Die App soll die Aufzeichnung und Auswertung von Messergebnissen ermöglichen sowie sie an gynäkologisches Fachpersonal weiterleiten können. Die Programmierung der App übernimmt die Firma Refinio . Mithilfe der gesammelten Daten wollen die Forscher Maßnahmen für eine bessere Einbindung einer achtsamkeitsbasierte Stressreduktion in die Schwangerenvorsorge entwickeln. Wie das funktionieren kann, wird an der Psychiatrischen und Psychotherapeutischen Klinik des Uni-Klinikums Erlangen untersucht.

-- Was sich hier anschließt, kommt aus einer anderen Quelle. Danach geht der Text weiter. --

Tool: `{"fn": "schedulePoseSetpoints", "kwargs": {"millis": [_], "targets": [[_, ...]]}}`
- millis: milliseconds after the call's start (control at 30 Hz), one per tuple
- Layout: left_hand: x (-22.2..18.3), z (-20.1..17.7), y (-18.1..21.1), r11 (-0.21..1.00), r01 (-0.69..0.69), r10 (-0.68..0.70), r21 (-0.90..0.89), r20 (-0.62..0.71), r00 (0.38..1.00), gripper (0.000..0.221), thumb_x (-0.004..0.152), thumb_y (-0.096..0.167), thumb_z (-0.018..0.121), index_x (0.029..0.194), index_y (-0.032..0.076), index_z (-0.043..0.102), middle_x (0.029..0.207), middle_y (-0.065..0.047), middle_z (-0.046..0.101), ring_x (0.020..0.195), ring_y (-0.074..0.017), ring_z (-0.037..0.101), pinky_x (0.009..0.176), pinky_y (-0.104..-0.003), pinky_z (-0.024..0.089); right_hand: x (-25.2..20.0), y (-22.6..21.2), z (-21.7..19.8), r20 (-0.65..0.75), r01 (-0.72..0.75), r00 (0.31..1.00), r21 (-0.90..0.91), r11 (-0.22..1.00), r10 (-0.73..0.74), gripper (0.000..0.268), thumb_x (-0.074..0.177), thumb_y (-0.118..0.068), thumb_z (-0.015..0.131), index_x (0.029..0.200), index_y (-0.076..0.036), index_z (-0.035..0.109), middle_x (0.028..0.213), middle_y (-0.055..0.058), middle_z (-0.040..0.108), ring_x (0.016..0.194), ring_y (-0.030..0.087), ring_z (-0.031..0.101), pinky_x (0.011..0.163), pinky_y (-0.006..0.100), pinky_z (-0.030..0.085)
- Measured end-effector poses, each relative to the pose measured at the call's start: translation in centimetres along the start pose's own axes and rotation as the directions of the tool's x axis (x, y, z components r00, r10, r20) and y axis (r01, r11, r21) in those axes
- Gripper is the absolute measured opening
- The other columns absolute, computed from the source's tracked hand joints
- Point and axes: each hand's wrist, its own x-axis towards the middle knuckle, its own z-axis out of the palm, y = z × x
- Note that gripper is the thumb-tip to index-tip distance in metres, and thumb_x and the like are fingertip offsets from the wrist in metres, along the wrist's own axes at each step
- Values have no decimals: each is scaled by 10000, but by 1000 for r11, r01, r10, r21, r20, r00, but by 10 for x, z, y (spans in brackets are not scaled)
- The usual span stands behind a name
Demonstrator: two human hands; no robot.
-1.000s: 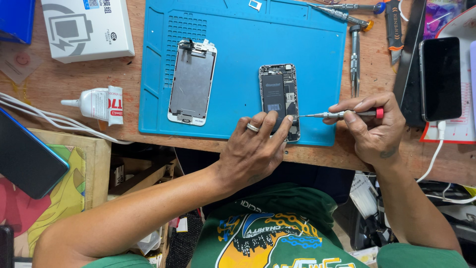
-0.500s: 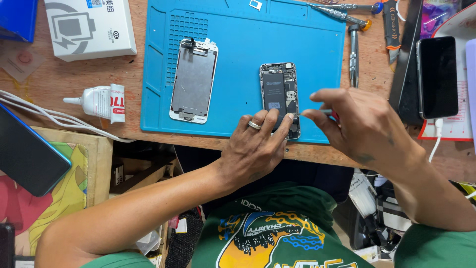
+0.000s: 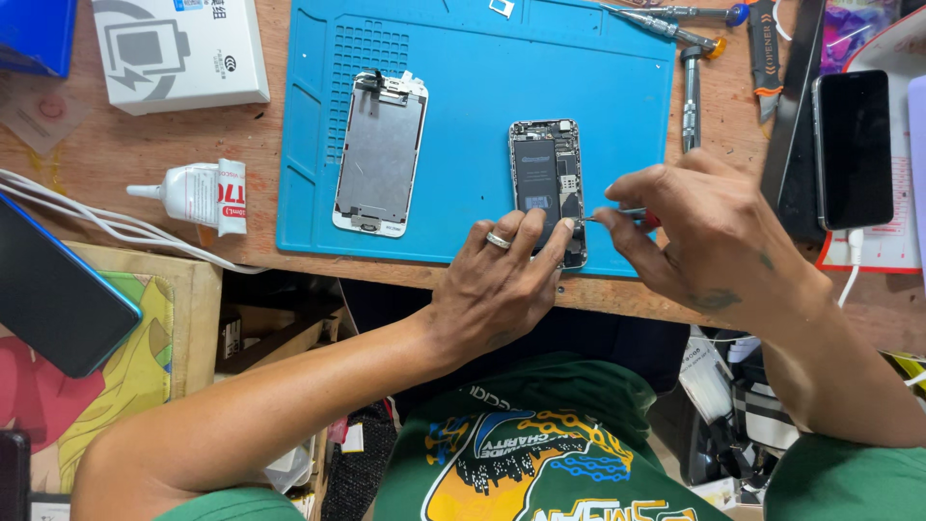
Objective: The person uses a precision screwdriver to remove screws from a disassembled smartphone. They then place a new battery into the phone chassis, connect the battery ribbon cable, and reattach the front screen assembly.
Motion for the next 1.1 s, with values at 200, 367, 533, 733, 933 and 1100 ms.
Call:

Gesundheitswesen entlasten
Fortschritte hin zu einer Optimierung in der Schwangerenvorsorge sind unbedingt erforderlich, sagt Dr. Patrick Stelzl. Der stellvertretende Oberarzt betreut die Studie an der Frauenklinik des Uni-Klinikums Erlangen unter medizinischen Gesichtspunkten. „Unser Ziel ist nicht, den persönlichen Kontakt zu Ärzten und Hebammen zu ersetzen und die Schwangeren der Technik zu überlassen“, so der Facharzt für Frauenheilkunde. Er will eine Entlastung für alle Beteiligten schaffen. „Wenn sich der Aufwand für routinemäßige Untersuchungen auf der einen Seite reduziert, werden auf der anderen Seite Ressourcen frei, um sich intensiver mit komplizierten Schwangerschaftsverläufen zu beschäftigen“, ist Dr. Stelzl überzeugt.

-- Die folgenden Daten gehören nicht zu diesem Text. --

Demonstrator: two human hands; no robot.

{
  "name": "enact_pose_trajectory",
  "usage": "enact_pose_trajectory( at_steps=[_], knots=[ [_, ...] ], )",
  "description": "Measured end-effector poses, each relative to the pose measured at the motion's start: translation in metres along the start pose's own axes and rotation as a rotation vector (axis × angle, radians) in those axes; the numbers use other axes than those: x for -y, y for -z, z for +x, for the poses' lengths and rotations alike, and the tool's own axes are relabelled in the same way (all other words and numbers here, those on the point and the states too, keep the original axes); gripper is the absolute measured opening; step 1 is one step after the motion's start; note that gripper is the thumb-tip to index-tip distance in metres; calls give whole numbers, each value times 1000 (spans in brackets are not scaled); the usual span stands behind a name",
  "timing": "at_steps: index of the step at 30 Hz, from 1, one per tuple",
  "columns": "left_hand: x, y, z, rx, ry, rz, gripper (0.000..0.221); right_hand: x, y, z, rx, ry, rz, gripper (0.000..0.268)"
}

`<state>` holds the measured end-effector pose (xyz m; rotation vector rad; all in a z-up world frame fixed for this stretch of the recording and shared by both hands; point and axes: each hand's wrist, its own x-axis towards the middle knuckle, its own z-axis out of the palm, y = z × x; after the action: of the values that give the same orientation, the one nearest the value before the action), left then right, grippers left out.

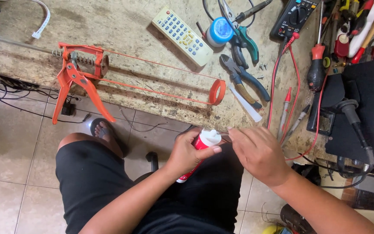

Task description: Preparing a silicone caulking gun by opening a new tube of silicone and loading it into the applicator gun.

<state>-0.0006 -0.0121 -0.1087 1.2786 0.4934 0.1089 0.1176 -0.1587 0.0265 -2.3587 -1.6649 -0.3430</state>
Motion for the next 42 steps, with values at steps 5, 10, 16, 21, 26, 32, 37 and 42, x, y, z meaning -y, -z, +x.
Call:
enact_pose_trajectory(
  at_steps=[5,10,16,21,26,32,37,42],
  knots=[
    [-17,0,-5,-43,-49,33,51,8,6,1,39,164,-70,30],
    [-26,-1,-8,-70,-23,48,50,11,6,6,35,211,-180,35],
    [-42,1,-11,-73,7,75,51,10,5,3,0,227,-200,39],
    [-51,-4,-16,-73,-32,192,59,14,11,10,24,273,-276,43],
    [-44,-12,-18,-229,-242,344,64,8,-1,11,33,329,-242,47],
    [-20,-25,-20,-328,-270,353,63,11,-4,11,36,311,-254,47],
    [-35,-31,-15,-383,-295,335,62,1,-7,-6,5,307,-283,47],
    [-35,-35,-20,-388,-248,272,61,-1,-9,-12,23,274,-299,44]
  ],
)
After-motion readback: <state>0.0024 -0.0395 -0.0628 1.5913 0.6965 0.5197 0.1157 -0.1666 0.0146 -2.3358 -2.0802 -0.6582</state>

Digitale Angebote sind ein wichtiger Baustein, um die Versorgung in Gegenden mit geringer Facharztdichte sicherzustellen. Denn während es 1991 bundesweit noch über tausend stationäre Geburtshilfeeinrichtungen gab, sind es heute nur noch rund 700.
Sicherheit entscheidend
Im Rahmen der Studie wollen die Forscher erheben, wie sich Anwendungsfehler minimieren lassen. „Wichtig ist, dass bei allen Vorteilen der neuen Technologien die Sicherheit der Schwangeren stets gewährleistet ist“, sagt Prof. Dr. Peter A. Fasching von der Frauenklinik. Für die Akzeptanz des neuen digitalen Angebots spielen neben Datenschutzfragen auch ethische Aspekte eine große Rolle. Deshalb ist auch der Lehrstuhl für Systematische Theologie II (Ethik) der FAU in das Projekt einbezogen. Der Lehrstuhl für Gesundheitsmanagement soll die organisatorische Herausforderung und die Kosten untersuchen, die aus einer flächendeckenden Versorgung mit der digitalen Variante des Mutterpasses entstehen würden.